Only the lines of the data below from the one with "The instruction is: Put" through the one with "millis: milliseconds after" are wanted. Repeat them exactly.

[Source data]

========================

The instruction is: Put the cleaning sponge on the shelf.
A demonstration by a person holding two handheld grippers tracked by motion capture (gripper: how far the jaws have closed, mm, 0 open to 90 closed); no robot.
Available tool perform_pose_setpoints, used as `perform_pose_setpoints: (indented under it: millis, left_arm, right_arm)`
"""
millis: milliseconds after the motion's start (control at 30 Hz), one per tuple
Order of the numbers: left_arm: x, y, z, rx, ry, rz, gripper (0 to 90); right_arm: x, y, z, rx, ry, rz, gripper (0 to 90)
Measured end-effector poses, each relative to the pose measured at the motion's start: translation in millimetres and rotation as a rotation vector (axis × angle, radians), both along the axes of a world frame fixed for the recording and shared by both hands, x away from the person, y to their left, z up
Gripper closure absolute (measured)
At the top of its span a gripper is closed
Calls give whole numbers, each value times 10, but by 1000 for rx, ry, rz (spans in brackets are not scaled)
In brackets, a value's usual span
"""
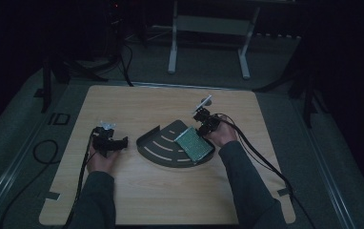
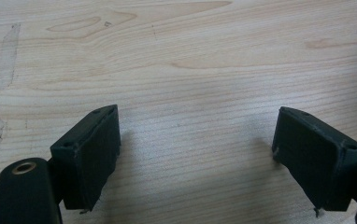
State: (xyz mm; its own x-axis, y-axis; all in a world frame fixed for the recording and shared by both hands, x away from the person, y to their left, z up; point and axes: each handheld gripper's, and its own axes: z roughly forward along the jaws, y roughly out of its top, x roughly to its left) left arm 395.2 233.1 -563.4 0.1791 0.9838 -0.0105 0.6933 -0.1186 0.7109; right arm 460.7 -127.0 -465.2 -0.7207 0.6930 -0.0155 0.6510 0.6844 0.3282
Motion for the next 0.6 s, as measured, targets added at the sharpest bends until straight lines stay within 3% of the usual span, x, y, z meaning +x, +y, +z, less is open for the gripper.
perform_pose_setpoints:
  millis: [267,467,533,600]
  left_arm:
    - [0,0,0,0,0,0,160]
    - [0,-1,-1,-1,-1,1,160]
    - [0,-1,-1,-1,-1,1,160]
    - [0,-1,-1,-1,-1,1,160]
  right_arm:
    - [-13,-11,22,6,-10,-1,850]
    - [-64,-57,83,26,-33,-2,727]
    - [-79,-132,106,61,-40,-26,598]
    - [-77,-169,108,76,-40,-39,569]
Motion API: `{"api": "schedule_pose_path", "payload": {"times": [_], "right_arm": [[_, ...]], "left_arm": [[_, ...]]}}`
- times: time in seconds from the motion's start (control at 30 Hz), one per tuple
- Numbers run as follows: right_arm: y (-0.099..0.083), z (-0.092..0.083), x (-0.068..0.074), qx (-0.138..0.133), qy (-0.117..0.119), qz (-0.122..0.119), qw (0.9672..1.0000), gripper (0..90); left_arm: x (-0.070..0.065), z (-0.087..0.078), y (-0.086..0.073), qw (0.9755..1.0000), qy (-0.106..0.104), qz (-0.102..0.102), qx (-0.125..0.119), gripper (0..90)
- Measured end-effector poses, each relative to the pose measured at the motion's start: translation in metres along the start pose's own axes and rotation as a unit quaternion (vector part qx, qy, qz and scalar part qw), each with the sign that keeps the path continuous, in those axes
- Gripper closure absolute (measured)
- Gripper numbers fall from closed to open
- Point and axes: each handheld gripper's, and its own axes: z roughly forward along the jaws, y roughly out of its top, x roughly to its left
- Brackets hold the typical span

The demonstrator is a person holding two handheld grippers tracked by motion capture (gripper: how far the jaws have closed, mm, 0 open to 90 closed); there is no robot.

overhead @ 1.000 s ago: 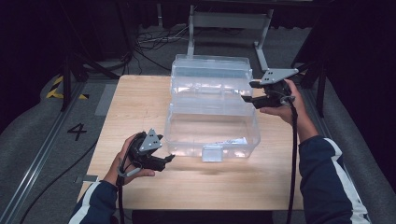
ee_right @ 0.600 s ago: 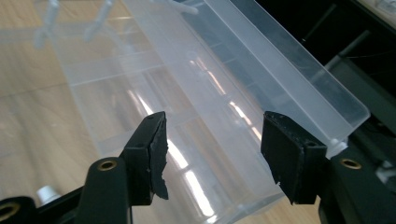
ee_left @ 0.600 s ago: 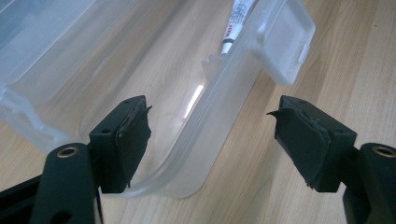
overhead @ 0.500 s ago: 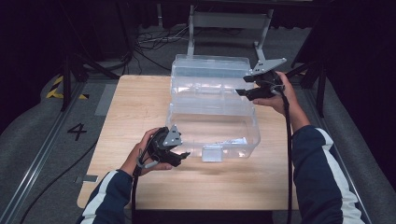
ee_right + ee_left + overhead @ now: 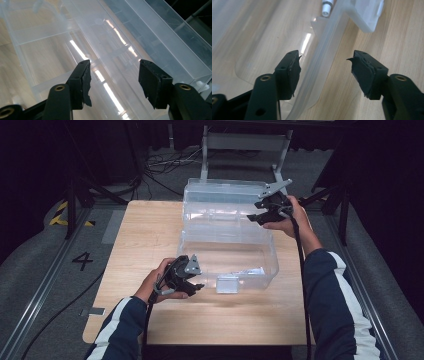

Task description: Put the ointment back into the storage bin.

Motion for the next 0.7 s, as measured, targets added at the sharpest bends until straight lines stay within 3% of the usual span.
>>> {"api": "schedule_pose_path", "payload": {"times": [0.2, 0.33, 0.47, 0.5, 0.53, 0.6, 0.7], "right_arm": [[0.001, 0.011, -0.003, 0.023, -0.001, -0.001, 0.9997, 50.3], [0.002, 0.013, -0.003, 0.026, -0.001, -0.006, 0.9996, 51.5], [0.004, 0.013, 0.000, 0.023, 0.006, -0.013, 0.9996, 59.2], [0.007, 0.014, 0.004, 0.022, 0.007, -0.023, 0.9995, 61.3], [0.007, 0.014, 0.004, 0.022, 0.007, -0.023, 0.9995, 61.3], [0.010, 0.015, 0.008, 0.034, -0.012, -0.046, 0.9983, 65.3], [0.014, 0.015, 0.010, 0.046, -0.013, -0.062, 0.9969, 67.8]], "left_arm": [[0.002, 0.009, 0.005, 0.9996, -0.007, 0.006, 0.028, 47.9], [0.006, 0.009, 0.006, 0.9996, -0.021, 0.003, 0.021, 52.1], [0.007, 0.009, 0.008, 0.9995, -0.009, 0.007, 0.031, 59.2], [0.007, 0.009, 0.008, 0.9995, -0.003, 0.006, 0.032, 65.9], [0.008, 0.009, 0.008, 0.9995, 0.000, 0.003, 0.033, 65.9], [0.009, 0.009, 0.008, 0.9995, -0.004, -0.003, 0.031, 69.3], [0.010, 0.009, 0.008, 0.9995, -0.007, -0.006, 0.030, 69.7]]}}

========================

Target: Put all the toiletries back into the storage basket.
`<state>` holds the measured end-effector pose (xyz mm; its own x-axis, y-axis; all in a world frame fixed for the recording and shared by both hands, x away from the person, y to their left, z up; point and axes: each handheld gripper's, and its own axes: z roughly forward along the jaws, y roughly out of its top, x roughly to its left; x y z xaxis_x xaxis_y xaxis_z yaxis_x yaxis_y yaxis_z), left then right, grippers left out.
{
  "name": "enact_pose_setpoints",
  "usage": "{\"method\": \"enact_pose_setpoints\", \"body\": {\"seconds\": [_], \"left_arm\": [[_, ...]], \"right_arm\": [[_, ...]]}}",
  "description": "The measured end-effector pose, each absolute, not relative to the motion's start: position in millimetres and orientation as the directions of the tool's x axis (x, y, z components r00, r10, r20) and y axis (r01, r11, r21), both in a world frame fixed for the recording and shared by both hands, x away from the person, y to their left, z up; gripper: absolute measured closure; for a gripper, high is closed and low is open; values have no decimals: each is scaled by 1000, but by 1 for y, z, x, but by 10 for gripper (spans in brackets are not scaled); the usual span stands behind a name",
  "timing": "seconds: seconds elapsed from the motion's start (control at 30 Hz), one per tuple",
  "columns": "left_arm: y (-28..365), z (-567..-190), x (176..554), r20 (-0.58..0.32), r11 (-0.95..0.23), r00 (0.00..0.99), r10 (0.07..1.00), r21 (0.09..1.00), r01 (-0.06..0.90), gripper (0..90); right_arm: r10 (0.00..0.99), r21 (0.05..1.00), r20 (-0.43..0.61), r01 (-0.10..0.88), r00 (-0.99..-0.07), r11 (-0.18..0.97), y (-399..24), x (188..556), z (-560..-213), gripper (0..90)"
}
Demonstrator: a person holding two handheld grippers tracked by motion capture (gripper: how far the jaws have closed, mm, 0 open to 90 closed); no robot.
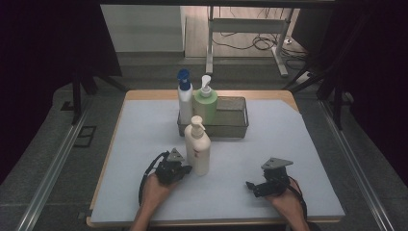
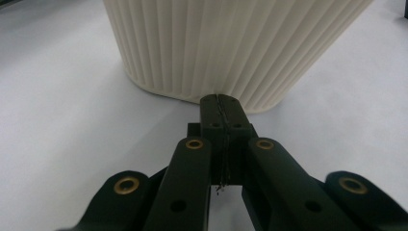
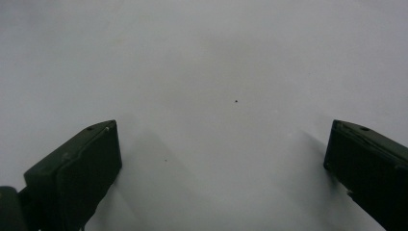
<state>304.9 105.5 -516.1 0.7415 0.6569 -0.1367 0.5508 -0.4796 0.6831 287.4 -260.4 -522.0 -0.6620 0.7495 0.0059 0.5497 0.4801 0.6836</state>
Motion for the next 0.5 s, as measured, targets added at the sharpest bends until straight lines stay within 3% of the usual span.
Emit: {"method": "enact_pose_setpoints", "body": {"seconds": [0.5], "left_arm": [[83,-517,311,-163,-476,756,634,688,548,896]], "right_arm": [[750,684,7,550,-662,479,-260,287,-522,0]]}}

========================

Solution for this exercise:
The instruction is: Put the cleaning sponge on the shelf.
A demonstration by a person holding two handheld grippers tracked by motion capture (gripper: how far the jaws have closed, mm, 0 open to 90 closed); no robot.
Available tool perform_pose_setpoints, used as `perform_pose_setpoints: (indented under it: millis, left_arm, right_arm)`
"""
millis: milliseconds after the motion's start (control at 30 Hz), one per tuple

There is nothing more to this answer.